Les Emotifs anonymes, comédie mélancolique à l’efficacité boulevardière

De Philippe Blasband et Jean-Pierre Améris. Mise en scène d’Arthur Jugnot. Avec Nicolas Buysse, Charlie Dupont, Tania Garbarski, Aylin Yay. Du 7 janvier au 22 février 2020 au Théâtre Le Public

Quand Angélique, émotive de son état et chocolatière de formation, se fait engager comme représentante de commerce dans la chocolaterie de Jean-René, émotif lui aussi, la rencontre de ces deux êtres handicapés par leur timidité maladive va donner lieu à un chassé-croisé amoureux forcément fait de quiproquos et de non-dits, dans lequel l’habillage d’une comédie romantique boulevardière s’accompagne d’un parfum de mélancolie.

Là où le film de Jean-Pierre Améris dont la pièce est tirée – coécrit par Philippe Blasband et mettant en vedette le duo Poelvoorde/Carré – revêtait une esthétique intemporelle teintée de « mignonnerie » et parfois agaçante, cette adaptation théâtrale mise sur un ton beaucoup plus délibérément comique, jouant allègrement avec les codes du café-théâtre – la mise en scène est signée Arthur Jugnot, rompu à l’exercice du genre –, et y gagne plutôt beaucoup au change.
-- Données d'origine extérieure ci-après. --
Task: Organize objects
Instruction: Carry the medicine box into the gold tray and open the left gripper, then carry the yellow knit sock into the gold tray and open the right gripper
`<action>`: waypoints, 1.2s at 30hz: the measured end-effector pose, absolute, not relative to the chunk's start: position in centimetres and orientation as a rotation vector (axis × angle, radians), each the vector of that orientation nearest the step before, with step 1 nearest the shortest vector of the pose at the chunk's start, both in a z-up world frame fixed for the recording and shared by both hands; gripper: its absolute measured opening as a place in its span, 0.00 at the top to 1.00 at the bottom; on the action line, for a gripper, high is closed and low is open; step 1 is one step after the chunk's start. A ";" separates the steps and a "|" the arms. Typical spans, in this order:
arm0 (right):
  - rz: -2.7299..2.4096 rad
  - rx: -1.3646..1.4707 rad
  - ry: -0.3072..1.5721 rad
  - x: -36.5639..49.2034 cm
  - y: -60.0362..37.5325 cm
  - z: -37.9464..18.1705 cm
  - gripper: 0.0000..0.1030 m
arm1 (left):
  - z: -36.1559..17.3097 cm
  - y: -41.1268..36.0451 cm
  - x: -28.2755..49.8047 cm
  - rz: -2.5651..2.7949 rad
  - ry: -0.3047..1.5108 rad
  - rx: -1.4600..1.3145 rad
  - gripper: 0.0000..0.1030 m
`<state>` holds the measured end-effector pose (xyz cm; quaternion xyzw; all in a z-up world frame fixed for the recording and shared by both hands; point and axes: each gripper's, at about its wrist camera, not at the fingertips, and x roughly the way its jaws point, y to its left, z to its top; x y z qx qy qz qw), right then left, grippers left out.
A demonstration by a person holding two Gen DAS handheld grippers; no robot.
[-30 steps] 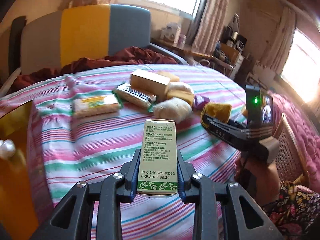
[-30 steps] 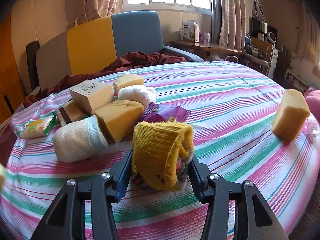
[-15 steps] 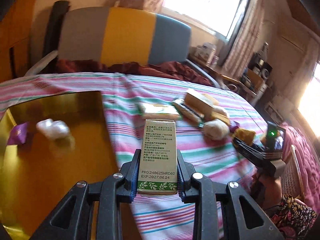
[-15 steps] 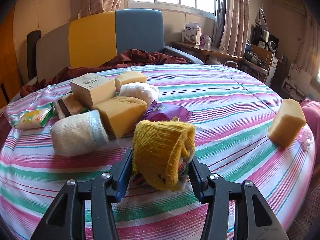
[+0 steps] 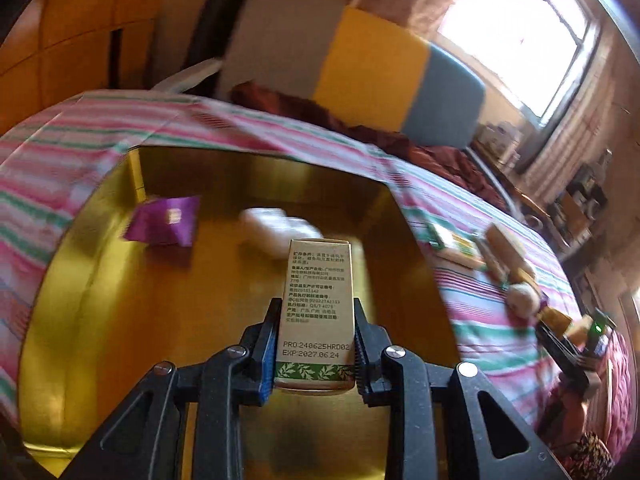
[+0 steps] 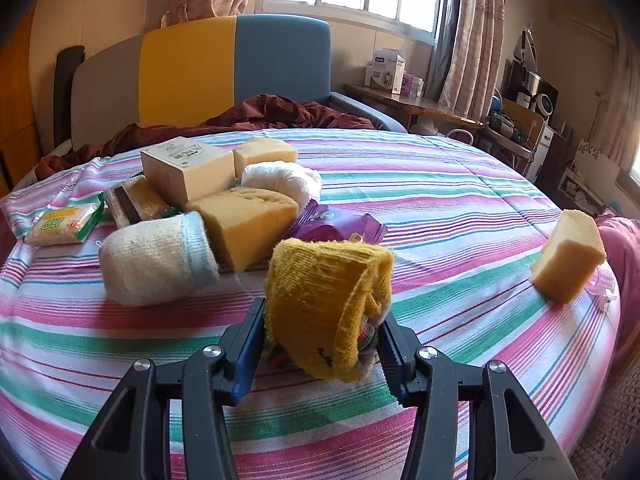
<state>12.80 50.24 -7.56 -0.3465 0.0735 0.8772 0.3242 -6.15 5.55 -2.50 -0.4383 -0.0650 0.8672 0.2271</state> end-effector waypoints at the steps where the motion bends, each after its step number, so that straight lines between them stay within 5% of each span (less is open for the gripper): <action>1: 2.300 -0.910 0.190 12.8 50.2 -7.6 0.49 | -2.6 5.1 -6.5 2.403 -0.174 -1.218 0.71; 13: 2.287 -0.924 0.158 12.6 49.8 -7.7 0.49 | -4.0 0.1 -9.3 2.534 -0.146 -1.363 0.69; 19: 2.284 -0.926 0.150 12.6 49.8 -7.7 0.49 | -4.3 -0.7 -9.1 2.626 -0.112 -1.401 0.41; 26: 2.290 -0.923 0.148 12.7 49.6 -7.5 0.51 | -3.6 -1.2 -7.0 2.653 -0.241 -1.286 0.41; 36: 2.425 -0.901 0.332 13.9 46.5 -5.9 0.54 | -2.6 1.0 -4.6 2.577 -0.189 -1.188 0.41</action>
Tirant bien parti de la scénographie imposée par le lieu – la salle des voûtes du Théâtre Le Public – et se pliant à l’exercice contraignant d’un décor mouvant et rudimentaire déplacé par les comédiens pendant qu’ils jouent, la pièce en devient beaucoup plus vivante et dynamique qu’un film engoncé dans sa joliesse forcée. Débarrassé de ses artifices et de toute velléités poético-esthétiques, le potentiel comique du texte et des situations qu’il charrie reprend ses droits, porté par une troupe en pleine possession de ses moyens et de ses objectifs de divertissement au premier degré.

Si le couple formé par Charlie Dupont et Tania Garbarski s’approprie avec leurs armes et leurs personnalités les rôles tenus par Benoît Poelvoorde et Isabelle Carré, Nicolas Buysse et Aylin Yay se partagent avec le bonheur triomphant de deux cabotins joyeux tous les seconds rôles gravitant autour du couple vedette, créant ainsi une émulsion homogène et enlevée qui apparaît comme telle : une démonstration sympathique et artisanale de savoir-faire comique.